"La devoción mariana" - Sofía Correa

Curioso: la devoción mariana produce escozor, particularmente a hombres culposos recién conversos al feminismo. Se la señala como fundamento de la opresión a la mujer; no obstante un poco de reflexión muestra lo contrario.

Qué sería de Occidente sin el marianismo. Tendríamos que padecer lo que las mujeres islámicas de hoy: largas túnicas negras y nuestros rostros cubiertos para impedirnos comunicar ideas y sentimientos. O padecer lo que aún hoy las mujeres judías: nos prohibirían acercarnos a rezar a lugares sacros que nuestra presencia polucionaría. En el cristianismo, en cambio, la dignidad de la mujer es reconocida y su protagonismo es indesmentible desde los inicios. En tiempos medievales el culto mariano lleva a representar el rostro femenino, si bien hierático al principio, ya en el 1300 mostrando una gama de emociones que van descubriendo su profunda humanidad; el cuerpo femenino incluso se descubre -en las diversas versiones de la Virgen de la Leche- para ser respetado y liberado de la mirada erótica.

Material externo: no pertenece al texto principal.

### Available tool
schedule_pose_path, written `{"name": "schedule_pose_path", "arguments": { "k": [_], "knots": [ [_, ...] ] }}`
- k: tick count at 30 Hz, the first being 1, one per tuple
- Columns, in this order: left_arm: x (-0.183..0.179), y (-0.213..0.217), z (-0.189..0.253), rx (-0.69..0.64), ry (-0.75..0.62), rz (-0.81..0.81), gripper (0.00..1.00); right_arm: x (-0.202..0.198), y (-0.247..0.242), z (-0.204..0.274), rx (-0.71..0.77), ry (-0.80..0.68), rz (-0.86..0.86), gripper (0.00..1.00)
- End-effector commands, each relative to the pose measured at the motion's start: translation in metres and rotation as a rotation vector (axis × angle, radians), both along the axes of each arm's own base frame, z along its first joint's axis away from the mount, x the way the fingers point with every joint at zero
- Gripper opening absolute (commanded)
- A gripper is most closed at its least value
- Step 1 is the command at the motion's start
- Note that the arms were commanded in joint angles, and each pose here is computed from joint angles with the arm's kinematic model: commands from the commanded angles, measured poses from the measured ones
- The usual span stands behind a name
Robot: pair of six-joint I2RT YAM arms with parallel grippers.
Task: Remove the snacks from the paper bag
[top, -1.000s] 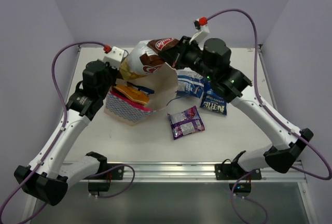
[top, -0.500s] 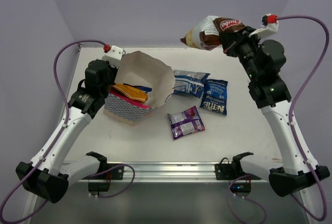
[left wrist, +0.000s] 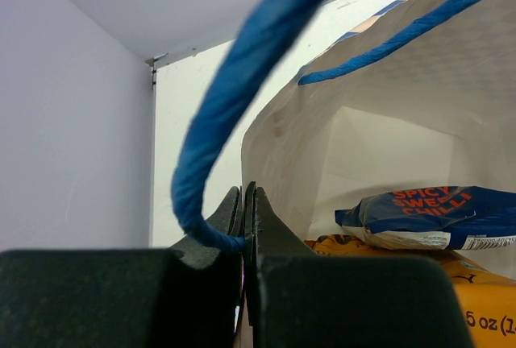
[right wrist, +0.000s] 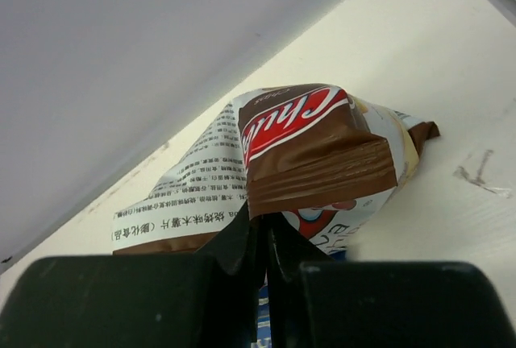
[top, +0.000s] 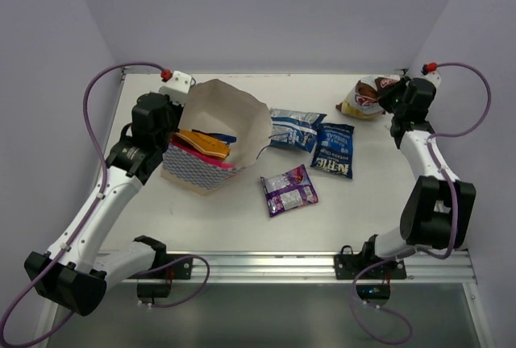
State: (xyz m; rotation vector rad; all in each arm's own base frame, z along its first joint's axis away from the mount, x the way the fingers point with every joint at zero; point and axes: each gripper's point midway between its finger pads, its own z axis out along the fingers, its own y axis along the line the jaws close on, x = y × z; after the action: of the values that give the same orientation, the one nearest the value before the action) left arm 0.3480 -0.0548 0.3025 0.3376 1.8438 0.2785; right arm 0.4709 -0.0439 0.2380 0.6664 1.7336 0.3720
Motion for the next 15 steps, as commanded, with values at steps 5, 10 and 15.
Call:
{"name": "schedule_pose_path", "arguments": {
  "k": [5, 10, 15],
  "knots": [
    [0.004, -0.007, 0.048, -0.047, -0.162, -0.049, 0.0, -0.012, -0.03, -0.001, 0.052, 0.083, -0.076, 0.56],
    [0.007, -0.016, 0.053, -0.052, -0.173, -0.094, 0.0, -0.079, -0.056, 0.008, 0.015, 0.277, -0.306, 0.92],
    [0.01, -0.019, 0.055, -0.044, -0.176, -0.11, 0.0, -0.111, -0.032, 0.06, -0.032, 0.132, -0.226, 0.96]
  ]
}}
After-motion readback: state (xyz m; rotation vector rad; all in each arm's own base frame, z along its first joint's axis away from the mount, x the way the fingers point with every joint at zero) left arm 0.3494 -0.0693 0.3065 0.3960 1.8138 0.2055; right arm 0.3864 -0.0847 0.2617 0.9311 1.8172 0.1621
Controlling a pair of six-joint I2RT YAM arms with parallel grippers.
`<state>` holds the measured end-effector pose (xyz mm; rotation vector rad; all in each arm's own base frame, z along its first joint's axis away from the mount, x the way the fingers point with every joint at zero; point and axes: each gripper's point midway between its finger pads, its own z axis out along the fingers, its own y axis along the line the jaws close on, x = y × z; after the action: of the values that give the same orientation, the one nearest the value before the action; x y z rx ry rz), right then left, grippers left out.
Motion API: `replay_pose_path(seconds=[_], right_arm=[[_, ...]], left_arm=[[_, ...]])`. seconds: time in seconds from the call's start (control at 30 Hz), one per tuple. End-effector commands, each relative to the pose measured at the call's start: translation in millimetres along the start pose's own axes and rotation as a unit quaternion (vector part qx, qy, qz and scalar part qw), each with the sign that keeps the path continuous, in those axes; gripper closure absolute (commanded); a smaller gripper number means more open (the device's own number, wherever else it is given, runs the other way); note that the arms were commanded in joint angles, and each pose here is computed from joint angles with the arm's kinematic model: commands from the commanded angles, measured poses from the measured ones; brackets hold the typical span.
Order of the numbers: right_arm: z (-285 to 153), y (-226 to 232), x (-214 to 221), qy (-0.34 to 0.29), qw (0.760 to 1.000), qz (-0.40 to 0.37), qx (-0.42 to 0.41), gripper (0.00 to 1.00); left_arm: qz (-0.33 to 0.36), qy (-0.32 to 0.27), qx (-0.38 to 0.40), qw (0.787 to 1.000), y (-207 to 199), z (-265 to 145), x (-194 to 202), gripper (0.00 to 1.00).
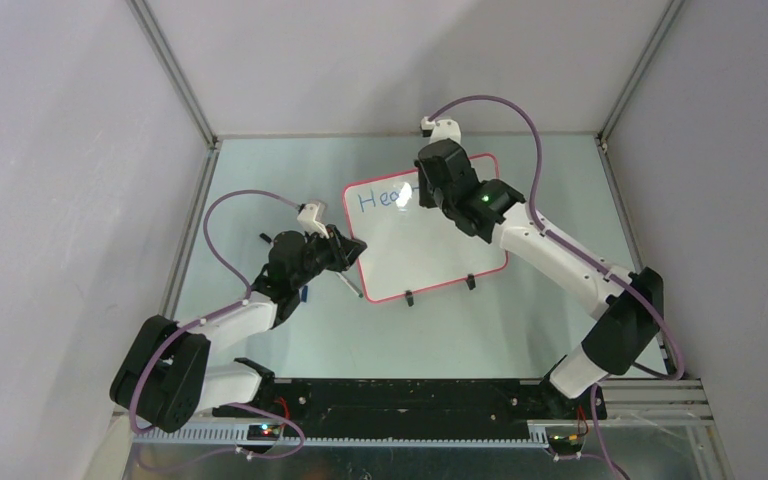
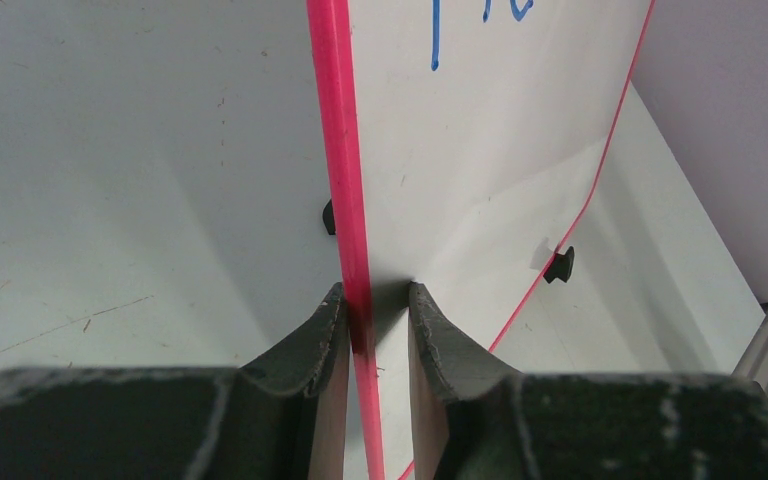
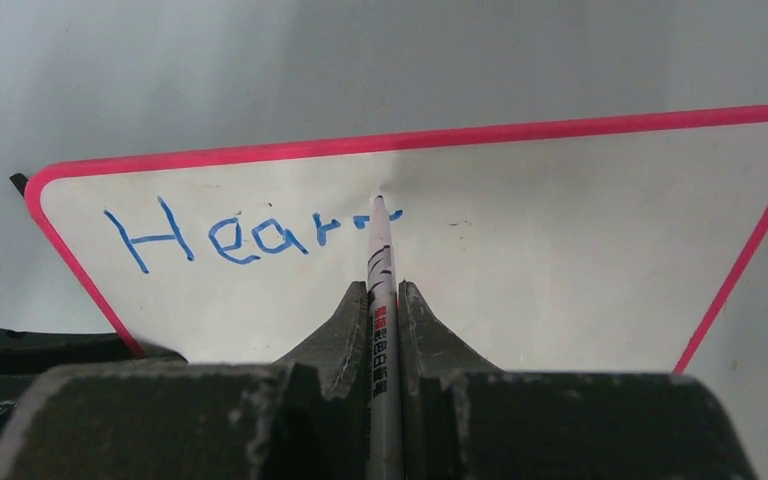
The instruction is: Write a sentence on the whiteboard
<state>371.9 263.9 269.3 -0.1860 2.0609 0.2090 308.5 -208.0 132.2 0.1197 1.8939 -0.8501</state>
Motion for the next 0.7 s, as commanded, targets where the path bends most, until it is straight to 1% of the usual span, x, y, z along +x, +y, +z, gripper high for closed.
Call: replay_pose_path(seconds=[0.0, 0.43, 0.67], right_arm=[[-1.3, 9.4, -24.1, -0.028, 1.000, 0.005, -0.011, 1.00], [2.3, 11.2, -30.5, -0.030, 1.000, 0.000, -0.009, 1.00], [7.2, 10.6, -26.5, -0.021, 1.000, -0.001, -0.006, 1.00]], left_arm=[[0.034, -0.015, -0.008, 0.999, -0.3, 2.2, -12.8, 0.84], [0.034, -0.015, -0.009, 0.999, 0.3, 2.5, -12.5, 0.84], [0.035, -0.015, -0.009, 0.999, 0.4, 2.5, -12.9, 0.84]])
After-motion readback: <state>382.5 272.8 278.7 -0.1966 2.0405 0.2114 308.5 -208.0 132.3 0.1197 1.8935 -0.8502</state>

Las mujeres cristianas muy tempranamente no solo leen sino también escriben, y mucho. En el mundo católico sus obras han sido fuente de inspiración, como es el caso, entre otras, de Teresa de Jesús, una de las voces más potentes del Siglo de Oro español. Cuando admitidas como santas, las mujeres en el cristianismo han recibido el reconocimiento más elevado, y lo portan desde guerreras como Juana de Arco, a místicas como Rosa de Lima (canonizada en el siglo XVII), intelectuales como Hildegarda de Bingen, y filósofas contemporáneas como Edith Stein. Eso es lo que ha producido el culto mariano. Sobre esos cimientos, las mujeres liberales desde el siglo XIX han avanzado en conquistar libertades e igualdades.

¿No me hago cargo de la subordinación de las mujeres en las epístolas paulinas, ni de su exclusión del sacerdocio en la Iglesia Católica que las margina de posiciones de poder? Un poco de sensibilidad histórica y de inteligencia emocional nos permitiría situar las cartas de San Pablo en su tiempo y en sus posibilidades históricas: a mediados del primer siglo cristiano, y en el contexto tan rupturista de la incorporación de los gentiles a una fe que había nacido en el seno del pueblo judío y que contenía en potencia la emancipación de las mujeres.

Su exclusión del sacerdocio católico, es asunto mucho más complicado que cuestiones de poder: preguntarse si las mujeres pueden producir la transubstanciación, la conversión de la materialidad del pan y del vino en una realidad divina, es una discusión que solo cabe a quienes comparten esa fe.